Required action
Hand back the entries below exactly.

[Opening Dataset extract section]

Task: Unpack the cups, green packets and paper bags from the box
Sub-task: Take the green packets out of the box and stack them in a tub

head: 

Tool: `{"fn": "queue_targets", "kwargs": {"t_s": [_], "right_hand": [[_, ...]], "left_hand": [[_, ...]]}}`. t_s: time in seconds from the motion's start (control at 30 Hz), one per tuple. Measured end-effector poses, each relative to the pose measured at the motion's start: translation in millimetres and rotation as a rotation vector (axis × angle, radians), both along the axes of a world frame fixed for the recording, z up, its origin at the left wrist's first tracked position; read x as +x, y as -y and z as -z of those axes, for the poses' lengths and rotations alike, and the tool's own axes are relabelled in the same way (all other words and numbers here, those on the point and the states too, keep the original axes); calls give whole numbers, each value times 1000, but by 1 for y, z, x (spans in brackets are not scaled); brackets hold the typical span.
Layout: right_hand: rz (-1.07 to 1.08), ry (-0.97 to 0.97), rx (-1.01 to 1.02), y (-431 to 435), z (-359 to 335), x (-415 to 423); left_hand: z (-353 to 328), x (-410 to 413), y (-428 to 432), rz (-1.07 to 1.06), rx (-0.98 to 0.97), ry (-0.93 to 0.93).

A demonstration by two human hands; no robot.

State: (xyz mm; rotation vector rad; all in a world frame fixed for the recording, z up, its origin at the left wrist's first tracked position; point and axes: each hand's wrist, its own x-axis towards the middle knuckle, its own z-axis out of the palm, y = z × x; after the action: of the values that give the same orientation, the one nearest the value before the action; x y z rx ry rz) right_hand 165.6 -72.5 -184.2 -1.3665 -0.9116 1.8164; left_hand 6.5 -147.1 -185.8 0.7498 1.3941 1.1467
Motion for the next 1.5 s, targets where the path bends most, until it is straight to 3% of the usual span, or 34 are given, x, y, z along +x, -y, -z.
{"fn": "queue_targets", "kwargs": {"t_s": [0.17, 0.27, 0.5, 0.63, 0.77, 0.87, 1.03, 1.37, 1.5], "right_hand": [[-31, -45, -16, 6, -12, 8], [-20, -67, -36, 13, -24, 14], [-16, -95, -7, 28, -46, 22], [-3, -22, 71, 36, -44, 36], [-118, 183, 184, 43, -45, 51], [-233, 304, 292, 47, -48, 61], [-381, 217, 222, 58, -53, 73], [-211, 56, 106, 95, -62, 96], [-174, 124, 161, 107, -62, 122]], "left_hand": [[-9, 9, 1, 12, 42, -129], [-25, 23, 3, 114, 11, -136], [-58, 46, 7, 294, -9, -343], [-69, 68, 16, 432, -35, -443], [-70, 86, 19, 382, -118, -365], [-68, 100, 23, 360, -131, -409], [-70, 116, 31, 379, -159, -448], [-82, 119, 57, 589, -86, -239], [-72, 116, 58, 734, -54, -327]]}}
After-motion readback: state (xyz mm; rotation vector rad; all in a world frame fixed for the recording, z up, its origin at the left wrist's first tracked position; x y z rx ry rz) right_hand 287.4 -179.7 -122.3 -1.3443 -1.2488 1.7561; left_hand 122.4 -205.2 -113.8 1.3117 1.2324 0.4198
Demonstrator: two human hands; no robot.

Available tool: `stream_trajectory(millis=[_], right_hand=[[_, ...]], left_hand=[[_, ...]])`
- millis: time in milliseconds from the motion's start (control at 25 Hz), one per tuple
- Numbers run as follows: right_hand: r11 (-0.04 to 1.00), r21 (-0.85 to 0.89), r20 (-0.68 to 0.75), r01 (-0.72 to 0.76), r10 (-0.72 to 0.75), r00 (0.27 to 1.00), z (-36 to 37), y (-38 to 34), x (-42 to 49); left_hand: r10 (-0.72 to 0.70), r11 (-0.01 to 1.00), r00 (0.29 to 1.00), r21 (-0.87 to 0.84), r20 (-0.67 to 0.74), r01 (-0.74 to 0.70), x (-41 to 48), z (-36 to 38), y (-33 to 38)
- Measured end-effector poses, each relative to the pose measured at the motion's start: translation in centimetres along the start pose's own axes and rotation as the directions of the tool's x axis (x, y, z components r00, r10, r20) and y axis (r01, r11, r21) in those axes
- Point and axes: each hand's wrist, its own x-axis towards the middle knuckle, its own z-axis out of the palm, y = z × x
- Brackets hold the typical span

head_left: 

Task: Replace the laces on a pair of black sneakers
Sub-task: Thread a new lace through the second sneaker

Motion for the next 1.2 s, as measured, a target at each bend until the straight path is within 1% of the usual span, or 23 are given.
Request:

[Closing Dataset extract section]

Exercise answer
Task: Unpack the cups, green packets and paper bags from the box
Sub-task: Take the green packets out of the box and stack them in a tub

head: 

Tool: `{"fn": "queue_targets", "kwargs": {"t_s": [_], "right_hand": [[_, ...]], "left_hand": [[_, ...]]}}`. t_s: time in seconds from the motion's start (control at 30 Hz), one per tuple. Measured end-effector poses, each relative to the pose measured at the motion's start: translation in millimetres and rotation as a rotation vector (axis × angle, radians), both along the axes of a world frame fixed for the recording, z up, its origin at the left wrist's first tracked position; read x as +x, y as -y and z as -z of those axes, for the poses' lengths and rotations alike, and the tool's own axes are relabelled in the same way (all other words and numbers here, those on the point and the states too, keep the original axes); calls give whole numbers, each value times 1000, but by 1 for y, z, x (spans in brackets are not scaled); brackets hold the typical span.
Layout: right_hand: rz (-1.07 to 1.08), ry (-0.97 to 0.97), rx (-1.01 to 1.02), y (-431 to 435), z (-359 to 335), x (-415 to 423); left_hand: z (-353 to 328), x (-410 to 413), y (-428 to 432), rz (-1.07 to 1.06), rx (-0.98 to 0.97), ry (-0.93 to 0.93).

A demonstration by two human hands; no robot.

State: (xyz mm; rotation vector rad; all in a world frame fixed for the recording, z up, its origin at the left wrist's first tracked position; point and axes: each hand's wrist, its own x-axis towards the middle knuckle, its own z-axis out of the palm, y = z × x; after the action: of the values that give the same orientation, the one nearest the value before the action; x y z rx ry rz) right_hand 165.6 -72.5 -184.2 -1.3665 -0.9116 1.8164; left_hand 6.5 -147.1 -185.8 0.7498 1.3941 1.1467
Motion for the next 1.5 s, targets where the path bends most, until it is straight to 3% of the usual span, or 34 are given, x, y, z along +x, -y, -z.
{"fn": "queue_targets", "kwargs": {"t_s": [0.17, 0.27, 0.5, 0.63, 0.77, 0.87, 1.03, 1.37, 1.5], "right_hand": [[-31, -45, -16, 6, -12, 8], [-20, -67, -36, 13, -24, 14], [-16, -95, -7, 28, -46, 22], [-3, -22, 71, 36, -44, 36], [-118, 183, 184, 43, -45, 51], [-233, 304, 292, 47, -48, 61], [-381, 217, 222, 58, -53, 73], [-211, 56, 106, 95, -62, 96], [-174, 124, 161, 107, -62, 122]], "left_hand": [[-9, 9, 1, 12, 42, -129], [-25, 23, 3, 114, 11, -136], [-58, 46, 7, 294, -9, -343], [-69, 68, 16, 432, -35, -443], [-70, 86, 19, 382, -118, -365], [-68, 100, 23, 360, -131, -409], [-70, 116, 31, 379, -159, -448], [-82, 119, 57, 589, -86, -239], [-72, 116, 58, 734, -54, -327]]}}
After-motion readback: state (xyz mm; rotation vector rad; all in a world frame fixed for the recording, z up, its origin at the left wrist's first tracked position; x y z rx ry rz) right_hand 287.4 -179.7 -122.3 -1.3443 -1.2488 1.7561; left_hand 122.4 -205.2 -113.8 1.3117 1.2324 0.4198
Demonstrator: two human hands; no robot.

Available tool: `stream_trajectory(millis=[_], right_hand=[[_, ...]], left_hand=[[_, ...]])`
- millis: time in milliseconds from the motion's start (control at 25 Hz), one per tuple
- Numbers run as follows: right_hand: r11 (-0.04 to 1.00), r21 (-0.85 to 0.89), r20 (-0.68 to 0.75), r01 (-0.72 to 0.76), r10 (-0.72 to 0.75), r00 (0.27 to 1.00), z (-36 to 37), y (-38 to 34), x (-42 to 49); left_hand: r10 (-0.72 to 0.70), r11 (-0.01 to 1.00), r00 (0.29 to 1.00), r21 (-0.87 to 0.84), r20 (-0.67 to 0.74), r01 (-0.74 to 0.70), x (-41 to 48), z (-36 to 38), y (-33 to 38)
- Measured end-effector poses, each relative to the pose measured at the motion's start: translation in centimetres along the start pose's own axes and rotation as the directions of the tool's x axis (x, y, z components r00, r10, r20) and y axis (r01, r11, r21) in those axes
- Point and axes: each hand's wrist, its own x-axis towards the middle knuckle, its own z-axis out of the palm, y = z × x
- Brackets hold the typical span

head_left: 

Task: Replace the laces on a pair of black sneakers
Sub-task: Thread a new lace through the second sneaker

Motion for the next 1.2 s, as measured, a target at each bend until the straight path is within 1% of the usual span, or 23 are given.
Request:

This exercise has nothing further to it.